Nowadays almost all PHP developers knows jQuery, which became like a standard in front-end development. Why not to use it for HTML parsing using familiar syntax.

For sure it is impossible to use jQuery javascript based for parsing, but there are PHP implementations(!!!). It allows to do all DOM manipulation original jQuery can do.

Lets get to a simple example. In the table below I need to extract values to an array.
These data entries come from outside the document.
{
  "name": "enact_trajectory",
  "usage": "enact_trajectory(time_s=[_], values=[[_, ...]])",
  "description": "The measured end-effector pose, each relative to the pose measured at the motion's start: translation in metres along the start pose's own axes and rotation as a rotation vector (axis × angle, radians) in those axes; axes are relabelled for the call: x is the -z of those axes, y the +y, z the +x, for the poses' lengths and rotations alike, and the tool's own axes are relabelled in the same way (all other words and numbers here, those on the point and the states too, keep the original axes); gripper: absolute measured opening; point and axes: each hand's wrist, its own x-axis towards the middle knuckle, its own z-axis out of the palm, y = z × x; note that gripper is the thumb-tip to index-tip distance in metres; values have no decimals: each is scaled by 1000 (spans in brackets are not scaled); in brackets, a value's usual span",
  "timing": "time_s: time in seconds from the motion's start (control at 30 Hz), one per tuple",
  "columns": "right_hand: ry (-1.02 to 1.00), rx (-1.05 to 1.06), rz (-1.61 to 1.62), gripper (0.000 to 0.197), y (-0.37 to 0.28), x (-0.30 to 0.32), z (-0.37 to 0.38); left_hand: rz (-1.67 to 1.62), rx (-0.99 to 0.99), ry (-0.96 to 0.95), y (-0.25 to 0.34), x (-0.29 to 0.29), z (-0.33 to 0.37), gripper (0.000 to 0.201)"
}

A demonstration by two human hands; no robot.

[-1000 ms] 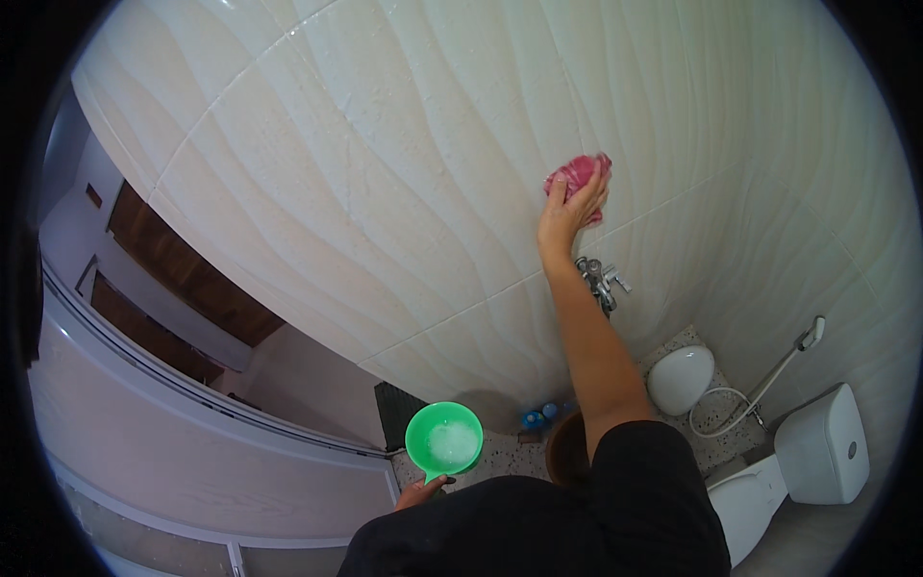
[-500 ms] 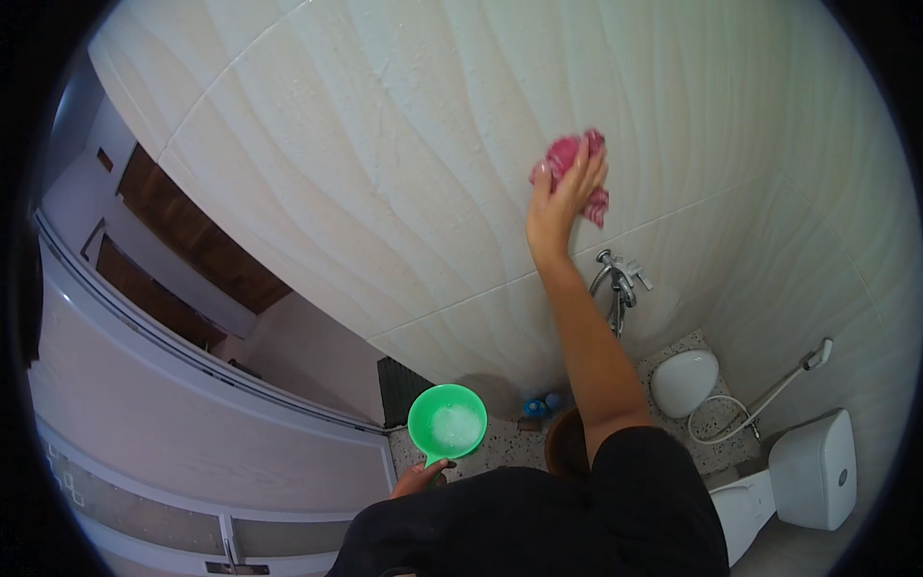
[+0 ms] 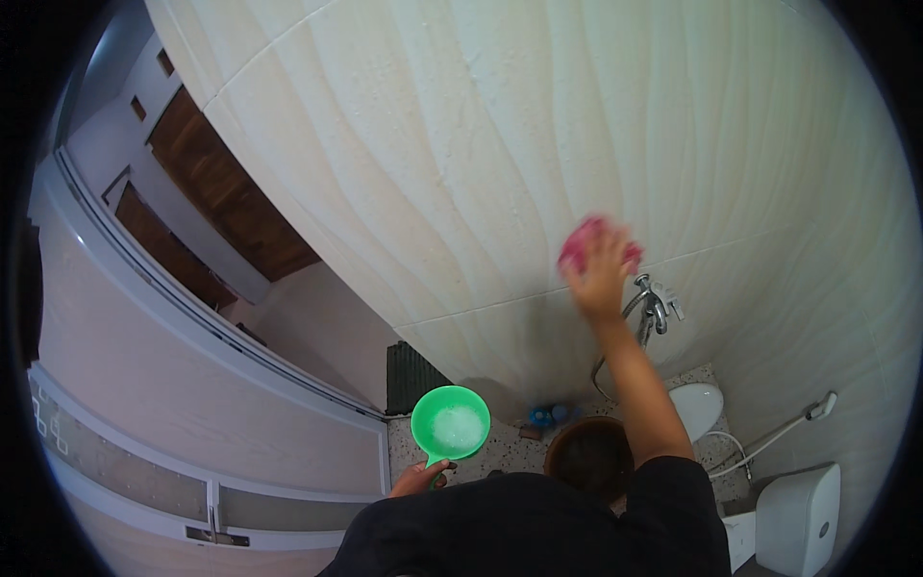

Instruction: The person organizes toiletries into a green basket, then uses a green scoop to pour water from a brown bucket into the toilet bowl. They then use a pink cloth to wipe the tiled walls of the bathroom.

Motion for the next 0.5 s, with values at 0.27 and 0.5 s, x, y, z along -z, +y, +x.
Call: enact_trajectory(time_s=[0.27,0.5], values=[[-316,299,-36,70,-79,23,46,58,0,30,0,0,0,33],[762,-33,367,64,-52,89,196,45,1,-5,-1,2,9,39]])
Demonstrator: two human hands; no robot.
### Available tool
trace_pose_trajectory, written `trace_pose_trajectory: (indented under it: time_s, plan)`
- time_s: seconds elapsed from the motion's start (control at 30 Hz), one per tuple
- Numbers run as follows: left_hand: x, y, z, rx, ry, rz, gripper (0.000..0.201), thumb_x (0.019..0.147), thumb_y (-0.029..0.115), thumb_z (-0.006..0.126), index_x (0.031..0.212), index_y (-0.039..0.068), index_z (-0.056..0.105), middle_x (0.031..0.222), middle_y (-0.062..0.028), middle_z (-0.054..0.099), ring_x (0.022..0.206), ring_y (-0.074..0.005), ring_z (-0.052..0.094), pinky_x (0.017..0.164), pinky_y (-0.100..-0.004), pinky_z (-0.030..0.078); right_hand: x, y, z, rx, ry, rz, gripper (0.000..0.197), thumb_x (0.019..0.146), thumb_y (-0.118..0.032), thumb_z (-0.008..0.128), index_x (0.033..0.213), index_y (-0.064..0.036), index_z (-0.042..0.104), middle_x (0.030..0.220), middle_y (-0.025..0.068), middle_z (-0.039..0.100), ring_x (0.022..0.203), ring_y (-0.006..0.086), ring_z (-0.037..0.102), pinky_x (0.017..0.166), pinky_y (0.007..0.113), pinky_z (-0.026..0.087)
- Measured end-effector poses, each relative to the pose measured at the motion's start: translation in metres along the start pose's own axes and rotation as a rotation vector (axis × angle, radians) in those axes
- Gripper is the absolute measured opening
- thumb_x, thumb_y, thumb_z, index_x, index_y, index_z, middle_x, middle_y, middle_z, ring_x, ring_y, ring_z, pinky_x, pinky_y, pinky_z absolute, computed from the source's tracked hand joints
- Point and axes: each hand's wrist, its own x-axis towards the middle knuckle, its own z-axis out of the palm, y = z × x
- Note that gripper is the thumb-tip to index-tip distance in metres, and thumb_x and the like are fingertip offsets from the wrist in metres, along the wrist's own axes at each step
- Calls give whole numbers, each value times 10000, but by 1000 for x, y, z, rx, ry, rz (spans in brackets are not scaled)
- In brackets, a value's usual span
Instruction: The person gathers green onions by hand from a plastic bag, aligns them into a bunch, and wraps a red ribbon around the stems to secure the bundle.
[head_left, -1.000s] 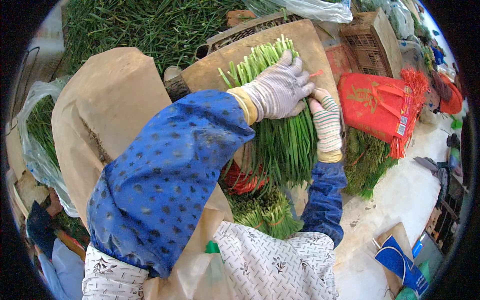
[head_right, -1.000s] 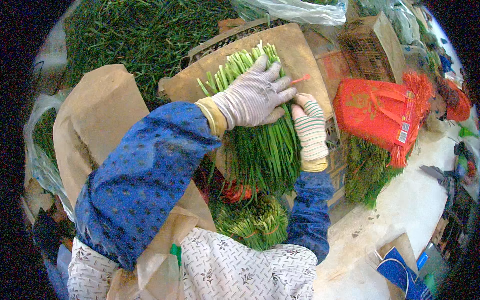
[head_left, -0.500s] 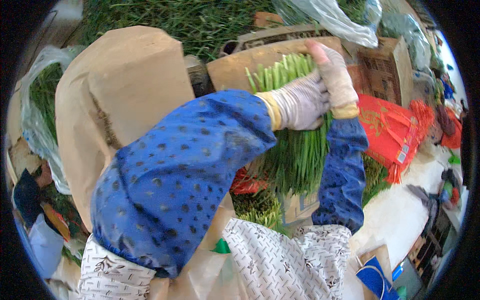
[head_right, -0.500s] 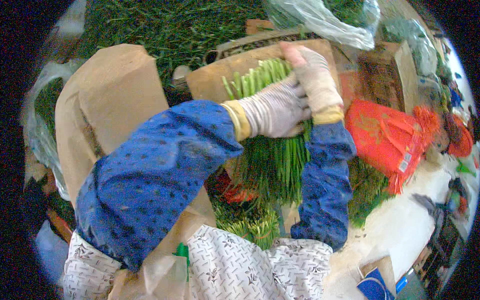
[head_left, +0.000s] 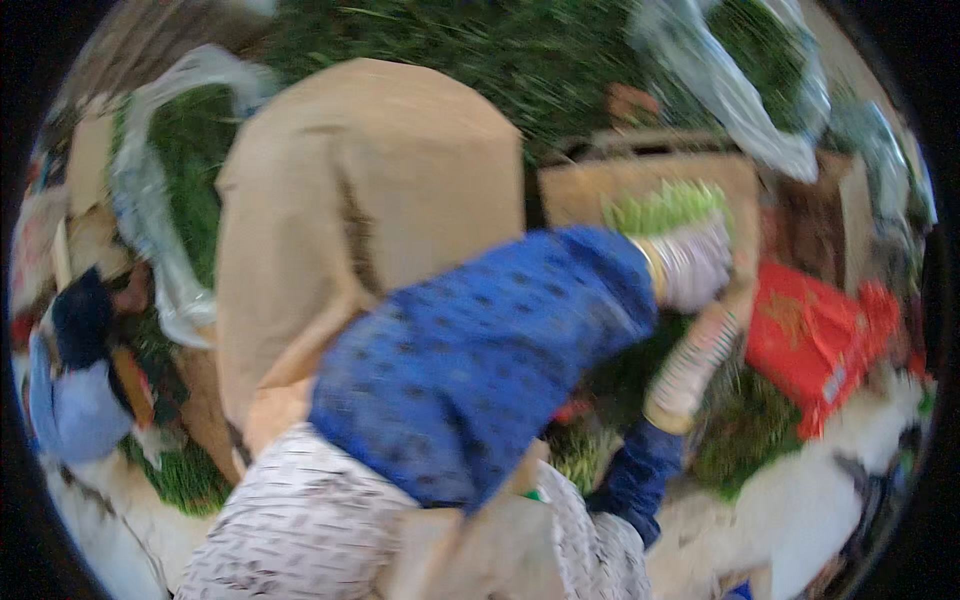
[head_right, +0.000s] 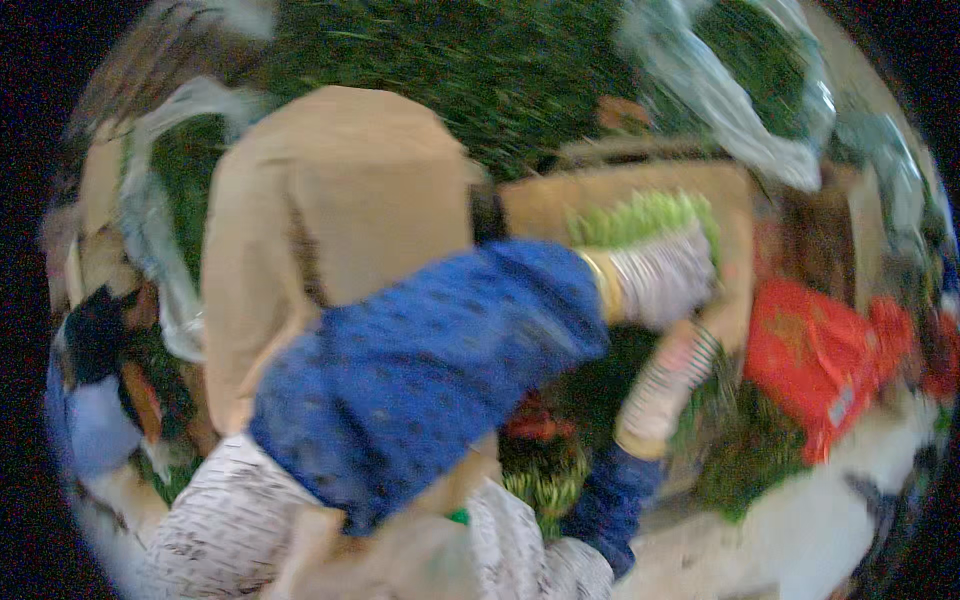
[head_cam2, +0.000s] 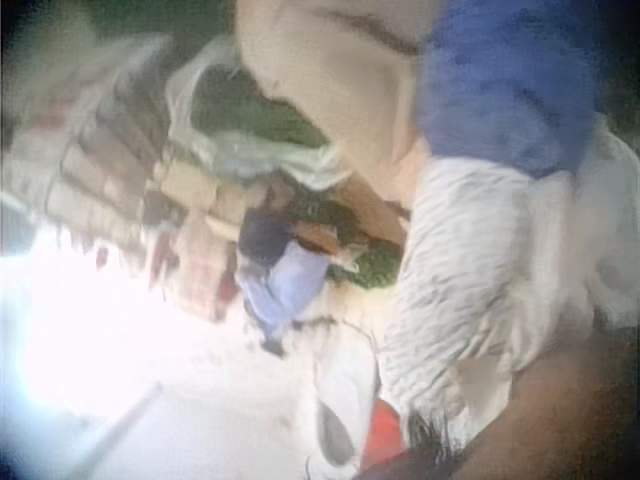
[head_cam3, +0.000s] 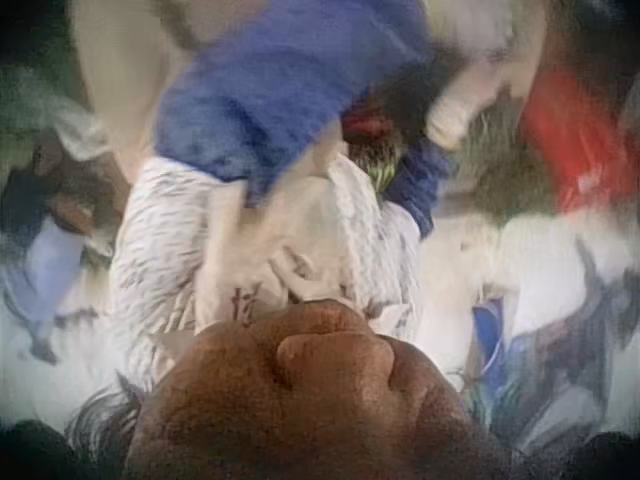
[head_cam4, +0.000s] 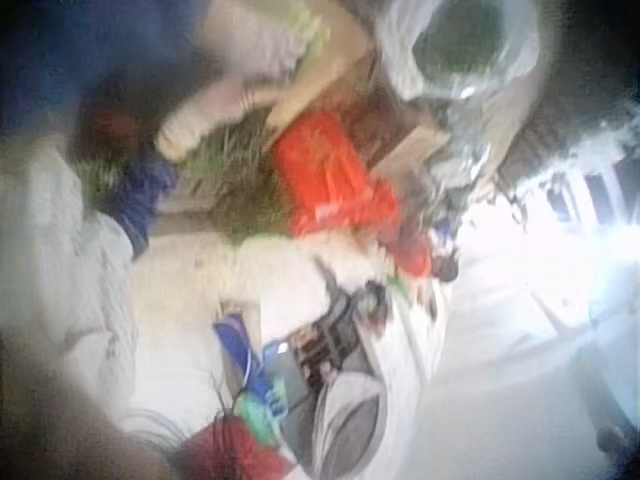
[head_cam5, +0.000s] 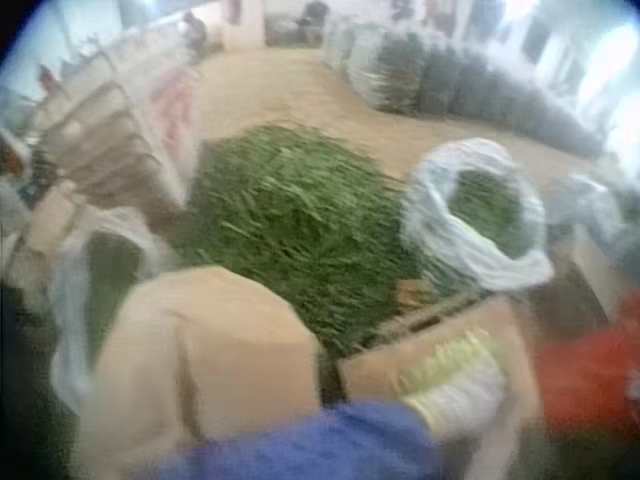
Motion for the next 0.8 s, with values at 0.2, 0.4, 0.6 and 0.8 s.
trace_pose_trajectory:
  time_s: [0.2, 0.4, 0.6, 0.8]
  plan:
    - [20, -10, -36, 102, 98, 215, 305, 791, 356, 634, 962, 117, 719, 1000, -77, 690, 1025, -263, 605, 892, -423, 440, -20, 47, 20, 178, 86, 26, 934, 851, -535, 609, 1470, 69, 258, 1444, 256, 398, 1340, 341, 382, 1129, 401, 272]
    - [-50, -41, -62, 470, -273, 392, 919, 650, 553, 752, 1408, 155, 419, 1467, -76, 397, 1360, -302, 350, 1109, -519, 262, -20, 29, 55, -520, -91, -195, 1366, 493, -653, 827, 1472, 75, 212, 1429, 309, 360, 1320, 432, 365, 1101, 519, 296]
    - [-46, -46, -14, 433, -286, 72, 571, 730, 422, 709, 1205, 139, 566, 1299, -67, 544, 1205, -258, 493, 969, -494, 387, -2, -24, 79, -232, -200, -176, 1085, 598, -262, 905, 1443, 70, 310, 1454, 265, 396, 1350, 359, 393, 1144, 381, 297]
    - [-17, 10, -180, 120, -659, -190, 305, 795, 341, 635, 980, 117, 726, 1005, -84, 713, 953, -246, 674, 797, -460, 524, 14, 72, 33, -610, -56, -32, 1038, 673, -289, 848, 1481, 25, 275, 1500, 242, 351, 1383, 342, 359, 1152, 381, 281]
<table class="oDescTable oJobClient">
<tr>
<th>Total Spent</th>
<td><strong>
Over $10,000
</strong></td>
</tr>
<tr>
<th>Hours Billed</th>
<td><strong>7,575</strong></td>
</tr>
<tr>
<th>Jobs Posted</th>
<td><strong>136</strong></td>
</tr>
<tr>
<th>Hires</th>
<td><strong>51</strong></td>
</tr>
<tr>
<th>Open Jobs</th>
<td><strong>1</strong></td>
</tr>
<tr>
<th>Current Team Size</th>
<td><strong>0</strong></td>
</tr>
</table>

Using phpQuery

You can get Basics of this library here. All magic is done by one function pq() which acts like $() analog.

// Include library 
include_once 'phpQuery.php';
// Load HTML document
phpQuery::newDocumentHTML($html);
$p = array();
// Call pq() to extract needed values
foreach(pq('table.oJobClient tr') as $tr) {
   $tr = pq($tr);
   // Save values to the array
   $p[ trim($tr->find('th')->text()) ] = trim($tr->find('td')->text());
}

And the result will be an array with values

array (
  'Total Spent => 'Over $10,000'
  'Hours Billed' => '7,575'
  'Jobs Posted' => '136',
  etc..
}

Simple ? This still very small portion of what this library is capable of.

 

1 comment

  1. An impressive reavel, I emphatically known this onto the colleague who had before been doing vaguely psychotherapy for this. With he in piece of evidence bought us breakfast because I came crossways it with regard to him.. smile. Accordingly reasonable, i’ll alter which: Thnx to the treat! Nevertheless yep Thnkx pertaining to spending calculate to focus proceeding this, I come across strongly concerning this and enjoy appraisal added concerning this topic. Proviso probable, as you then become expertise, would an distinctive mind updating your blog with added details? It is really highly of use on behalf of me. Cumbersome twinkle positive with this blog publish!

Leave a Reply

Your email address will not be published.